What is needed: Please give the whole listing again exactly, without any of its pictures.

Available data:
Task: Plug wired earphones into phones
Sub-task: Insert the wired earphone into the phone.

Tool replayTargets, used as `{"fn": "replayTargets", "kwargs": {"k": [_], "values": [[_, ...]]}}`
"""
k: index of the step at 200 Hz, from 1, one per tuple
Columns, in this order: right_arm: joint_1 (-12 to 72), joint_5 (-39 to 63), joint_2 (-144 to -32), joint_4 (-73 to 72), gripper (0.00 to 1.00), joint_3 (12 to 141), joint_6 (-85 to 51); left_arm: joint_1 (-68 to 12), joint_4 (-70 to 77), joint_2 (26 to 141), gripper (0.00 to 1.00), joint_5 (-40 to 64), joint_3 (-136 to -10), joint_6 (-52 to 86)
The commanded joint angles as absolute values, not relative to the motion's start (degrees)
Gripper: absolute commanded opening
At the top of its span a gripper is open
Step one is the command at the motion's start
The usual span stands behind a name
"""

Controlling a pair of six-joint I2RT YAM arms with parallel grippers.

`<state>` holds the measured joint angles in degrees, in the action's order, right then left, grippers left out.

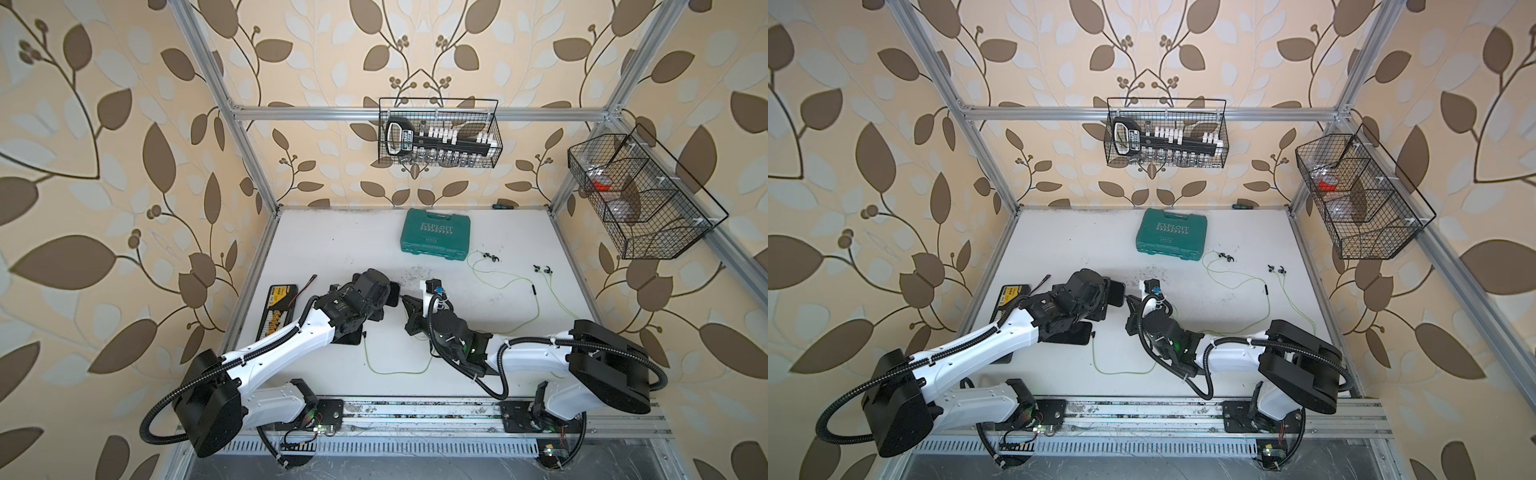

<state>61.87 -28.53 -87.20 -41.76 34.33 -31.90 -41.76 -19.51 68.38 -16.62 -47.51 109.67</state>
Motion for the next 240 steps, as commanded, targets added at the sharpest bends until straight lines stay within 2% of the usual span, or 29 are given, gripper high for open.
{"fn": "replayTargets", "kwargs": {"k": [1, 175, 240], "values": [[61.9, -29.0, -88.3, -41.6, 0.00, 35.5, -31.6, -43.1, -17.1, 68.5, 0.37, -17.6, -50.7, 109.2], [61.9, -23.8, -89.3, -38.8, 0.00, 39.9, -39.5, -43.3, -15.1, 66.3, 0.37, -18.3, -49.0, 112.2], [61.9, -19.5, -87.7, -44.2, 0.00, 35.8, -34.5, -43.3, -16.1, 64.1, 0.37, -16.9, -48.8, 112.0]]}}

Result of this task:
Task: Plug wired earphones into phones
Sub-task: Insert the wired earphone into the phone.

Tool replayTargets, used as `{"fn": "replayTargets", "kwargs": {"k": [_], "values": [[_, ...]]}}`
"""
k: index of the step at 200 Hz, from 1, one per tuple
Columns, in this order: right_arm: joint_1 (-12 to 72), joint_5 (-39 to 63), joint_2 (-144 to -32), joint_4 (-73 to 72), gripper (0.00 to 1.00), joint_3 (12 to 141), joint_6 (-85 to 51); left_arm: joint_1 (-68 to 12), joint_4 (-70 to 77), joint_2 (26 to 141), gripper (0.00 to 1.00), joint_5 (-40 to 64), joint_3 (-136 to -10), joint_6 (-52 to 86)
The commanded joint angles as absolute values, not relative to the motion's start (degrees)
Gripper: absolute commanded opening
At the top of its span a gripper is open
Step one is the command at the motion's start
The usual span stands behind a name
"""

Controlling a pair of six-joint I2RT YAM arms with parallel grippers.

`<state>` holds the measured joint angles in degrees, in the action's order, right then left, grippers left out.


<state>61.87 -28.53 -87.20 -41.76 34.33 -31.90 -41.76 -19.51 68.38 -16.62 -47.51 109.67</state>
Motion for the next 240 steps, as commanded, targets added at the sharpest bends until straight lines stay within 2% of the usual span, or 29 are given, gripper high for open.
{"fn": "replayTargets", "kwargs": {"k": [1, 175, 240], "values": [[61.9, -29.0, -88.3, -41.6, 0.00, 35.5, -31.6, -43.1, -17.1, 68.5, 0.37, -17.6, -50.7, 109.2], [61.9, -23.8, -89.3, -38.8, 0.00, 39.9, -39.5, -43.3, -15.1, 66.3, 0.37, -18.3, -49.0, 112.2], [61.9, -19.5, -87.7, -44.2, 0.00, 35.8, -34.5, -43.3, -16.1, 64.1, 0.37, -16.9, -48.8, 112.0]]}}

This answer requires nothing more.